### WHAT YOU ARE ASKED TO DO
Drop every picture and give the entries back exactly.

### EXERCISE DATA

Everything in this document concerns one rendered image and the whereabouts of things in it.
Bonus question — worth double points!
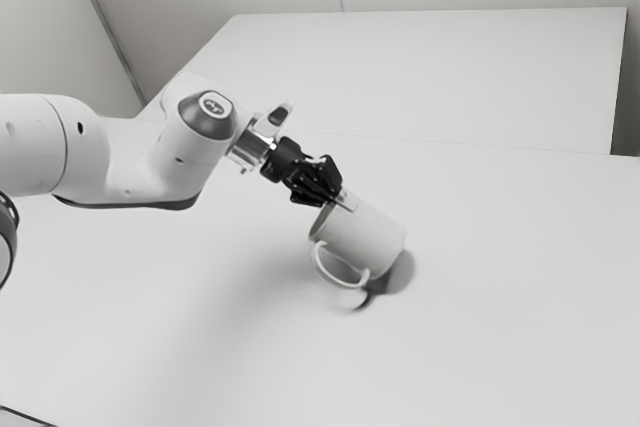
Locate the white mug with handle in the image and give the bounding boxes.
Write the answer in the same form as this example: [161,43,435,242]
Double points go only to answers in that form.
[308,194,408,290]

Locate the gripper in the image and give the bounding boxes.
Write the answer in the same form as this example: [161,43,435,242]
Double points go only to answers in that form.
[259,135,360,213]

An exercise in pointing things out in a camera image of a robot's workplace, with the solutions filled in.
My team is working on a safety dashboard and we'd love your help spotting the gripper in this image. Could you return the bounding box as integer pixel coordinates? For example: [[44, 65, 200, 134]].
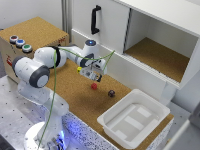
[[80, 65, 104, 83]]

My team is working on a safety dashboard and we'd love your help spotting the green button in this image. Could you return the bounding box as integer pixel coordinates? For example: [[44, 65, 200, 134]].
[[21, 43, 34, 54]]

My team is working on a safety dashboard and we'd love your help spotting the green cable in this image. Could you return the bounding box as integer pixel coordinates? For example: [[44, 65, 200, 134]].
[[35, 46, 116, 150]]

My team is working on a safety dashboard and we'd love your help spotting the white plastic box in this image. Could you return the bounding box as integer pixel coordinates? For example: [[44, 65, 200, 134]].
[[96, 88, 172, 150]]

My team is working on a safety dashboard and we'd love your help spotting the blue button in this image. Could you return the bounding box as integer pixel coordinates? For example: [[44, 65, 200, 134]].
[[15, 38, 26, 49]]

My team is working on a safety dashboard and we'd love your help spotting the black door handle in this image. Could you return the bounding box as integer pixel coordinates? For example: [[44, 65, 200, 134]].
[[90, 4, 102, 36]]

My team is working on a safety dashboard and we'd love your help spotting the red button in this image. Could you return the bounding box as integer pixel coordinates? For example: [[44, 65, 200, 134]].
[[9, 35, 20, 45]]

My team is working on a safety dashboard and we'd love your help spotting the purple block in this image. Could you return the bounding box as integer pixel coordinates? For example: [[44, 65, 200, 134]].
[[107, 89, 116, 98]]

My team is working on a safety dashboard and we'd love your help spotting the wooden drawer box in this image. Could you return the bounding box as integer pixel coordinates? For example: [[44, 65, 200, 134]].
[[0, 16, 71, 84]]

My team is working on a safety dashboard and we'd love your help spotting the pink block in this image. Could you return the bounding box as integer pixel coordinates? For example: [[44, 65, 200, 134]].
[[90, 82, 99, 91]]

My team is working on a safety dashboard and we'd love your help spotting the white cabinet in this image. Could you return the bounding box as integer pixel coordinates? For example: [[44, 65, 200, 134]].
[[68, 0, 200, 107]]

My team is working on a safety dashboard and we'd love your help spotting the white sliding door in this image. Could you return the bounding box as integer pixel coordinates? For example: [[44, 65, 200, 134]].
[[71, 0, 131, 56]]

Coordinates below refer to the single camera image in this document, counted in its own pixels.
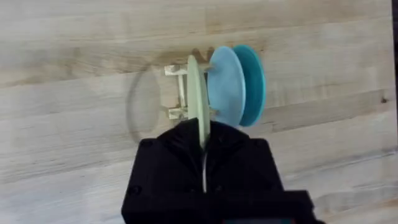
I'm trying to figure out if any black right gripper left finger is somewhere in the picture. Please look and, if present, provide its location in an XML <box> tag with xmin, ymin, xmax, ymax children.
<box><xmin>124</xmin><ymin>117</ymin><xmax>206</xmax><ymax>195</ymax></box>

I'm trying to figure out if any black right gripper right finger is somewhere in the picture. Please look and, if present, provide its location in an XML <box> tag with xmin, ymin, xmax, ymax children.
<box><xmin>205</xmin><ymin>120</ymin><xmax>284</xmax><ymax>194</ymax></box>

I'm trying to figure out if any pale green plate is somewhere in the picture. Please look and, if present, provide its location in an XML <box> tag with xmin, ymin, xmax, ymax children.
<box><xmin>187</xmin><ymin>55</ymin><xmax>211</xmax><ymax>194</ymax></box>

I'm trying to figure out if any small white peg rack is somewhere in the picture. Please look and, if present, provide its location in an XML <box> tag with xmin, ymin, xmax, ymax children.
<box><xmin>164</xmin><ymin>63</ymin><xmax>218</xmax><ymax>121</ymax></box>

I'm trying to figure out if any light blue plate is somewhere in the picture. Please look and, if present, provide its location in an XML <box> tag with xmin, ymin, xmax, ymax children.
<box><xmin>206</xmin><ymin>46</ymin><xmax>247</xmax><ymax>128</ymax></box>

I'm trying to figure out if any teal plate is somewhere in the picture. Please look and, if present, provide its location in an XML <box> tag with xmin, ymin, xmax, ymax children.
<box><xmin>232</xmin><ymin>44</ymin><xmax>267</xmax><ymax>128</ymax></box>

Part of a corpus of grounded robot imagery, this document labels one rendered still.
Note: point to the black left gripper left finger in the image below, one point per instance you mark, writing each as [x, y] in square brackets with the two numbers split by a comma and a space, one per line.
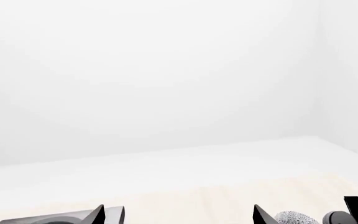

### OUTPUT FOR THIS EXERCISE
Everything in this document concerns one rendered image and the whereabouts of things in it.
Bonus question — worth double points!
Locate the white mug with handle in the image and give the bounding boxes.
Write the answer in the same form as this example: [161,43,435,242]
Double points go only to answers in that form.
[308,194,408,290]

Locate the gripper in the image and give the bounding boxes.
Write the answer in the same form as this example: [161,43,435,242]
Double points go only to answers in that form.
[259,135,360,213]

An exercise in pointing things out in a camera image of a robot's workplace, with the solutions filled in.
My team is working on a safety dashboard and we'd love your help spotting the gripper in this image. Could you return the bounding box as integer pixel coordinates? For example: [[44, 65, 200, 134]].
[[80, 65, 104, 83]]

My team is working on a safety dashboard and we'd love your help spotting the green button in this image. Could you return the bounding box as integer pixel coordinates? For example: [[44, 65, 200, 134]].
[[21, 43, 34, 54]]

My team is working on a safety dashboard and we'd love your help spotting the green cable in this image. Could you return the bounding box as integer pixel coordinates? For example: [[44, 65, 200, 134]].
[[35, 46, 116, 150]]

My team is working on a safety dashboard and we'd love your help spotting the white plastic box in this image. Could you return the bounding box as integer pixel coordinates? For example: [[44, 65, 200, 134]].
[[96, 88, 172, 150]]

My team is working on a safety dashboard and we'd love your help spotting the blue button in this image. Could you return the bounding box as integer pixel coordinates? For example: [[44, 65, 200, 134]].
[[15, 38, 26, 49]]

My team is working on a safety dashboard and we'd love your help spotting the black door handle in this image. Could you return the bounding box as integer pixel coordinates? For example: [[44, 65, 200, 134]].
[[90, 4, 102, 36]]

My team is working on a safety dashboard and we'd love your help spotting the red button in this image. Could you return the bounding box as integer pixel coordinates? For example: [[44, 65, 200, 134]].
[[9, 35, 20, 45]]

My team is working on a safety dashboard and we'd love your help spotting the purple block in this image. Could you return the bounding box as integer pixel coordinates? For example: [[44, 65, 200, 134]].
[[107, 89, 116, 98]]

My team is working on a safety dashboard and we'd love your help spotting the wooden drawer box in this image. Could you return the bounding box as integer pixel coordinates? For example: [[44, 65, 200, 134]].
[[0, 16, 71, 84]]

My team is working on a safety dashboard and we'd love your help spotting the pink block in this image. Could you return the bounding box as integer pixel coordinates? For example: [[44, 65, 200, 134]].
[[90, 82, 99, 91]]

My team is working on a safety dashboard and we'd love your help spotting the white cabinet in this image. Could you return the bounding box as integer pixel coordinates? For example: [[44, 65, 200, 134]].
[[68, 0, 200, 107]]

My team is working on a safety dashboard and we'd love your help spotting the white sliding door in this image. Could you return the bounding box as integer pixel coordinates? For example: [[44, 65, 200, 134]].
[[71, 0, 131, 56]]

Coordinates below refer to the single camera image in this document, counted in its own pixels.
I'm trying to figure out if any black right gripper left finger is somewhere in the picture. Please look and, if present, provide its location in an XML <box> tag with xmin, ymin, xmax, ymax children.
<box><xmin>124</xmin><ymin>117</ymin><xmax>206</xmax><ymax>195</ymax></box>

I'm trying to figure out if any black right gripper right finger is somewhere in the picture. Please look and, if present, provide its location in an XML <box> tag with xmin, ymin, xmax, ymax children.
<box><xmin>205</xmin><ymin>120</ymin><xmax>284</xmax><ymax>194</ymax></box>

I'm trying to figure out if any pale green plate is somewhere in the picture. Please look and, if present, provide its location in an XML <box> tag with xmin, ymin, xmax, ymax children.
<box><xmin>187</xmin><ymin>55</ymin><xmax>211</xmax><ymax>194</ymax></box>

I'm trying to figure out if any small white peg rack is somewhere in the picture. Please look and, if present, provide its location in an XML <box> tag with xmin, ymin, xmax, ymax children.
<box><xmin>164</xmin><ymin>63</ymin><xmax>218</xmax><ymax>121</ymax></box>

I'm trying to figure out if any light blue plate is somewhere in the picture. Please look and, if present, provide its location in an XML <box> tag with xmin, ymin, xmax, ymax children.
<box><xmin>206</xmin><ymin>46</ymin><xmax>247</xmax><ymax>128</ymax></box>

I'm trying to figure out if any teal plate is somewhere in the picture. Please look and, if present, provide its location in an XML <box> tag with xmin, ymin, xmax, ymax children.
<box><xmin>232</xmin><ymin>44</ymin><xmax>267</xmax><ymax>128</ymax></box>

Part of a corpus of grounded robot imagery, this document labels one rendered still.
Note: point to the black left gripper left finger in the image below, one point per instance you mark, writing each as [x, y] in square brackets with the two numbers split by a comma and a space, one per line.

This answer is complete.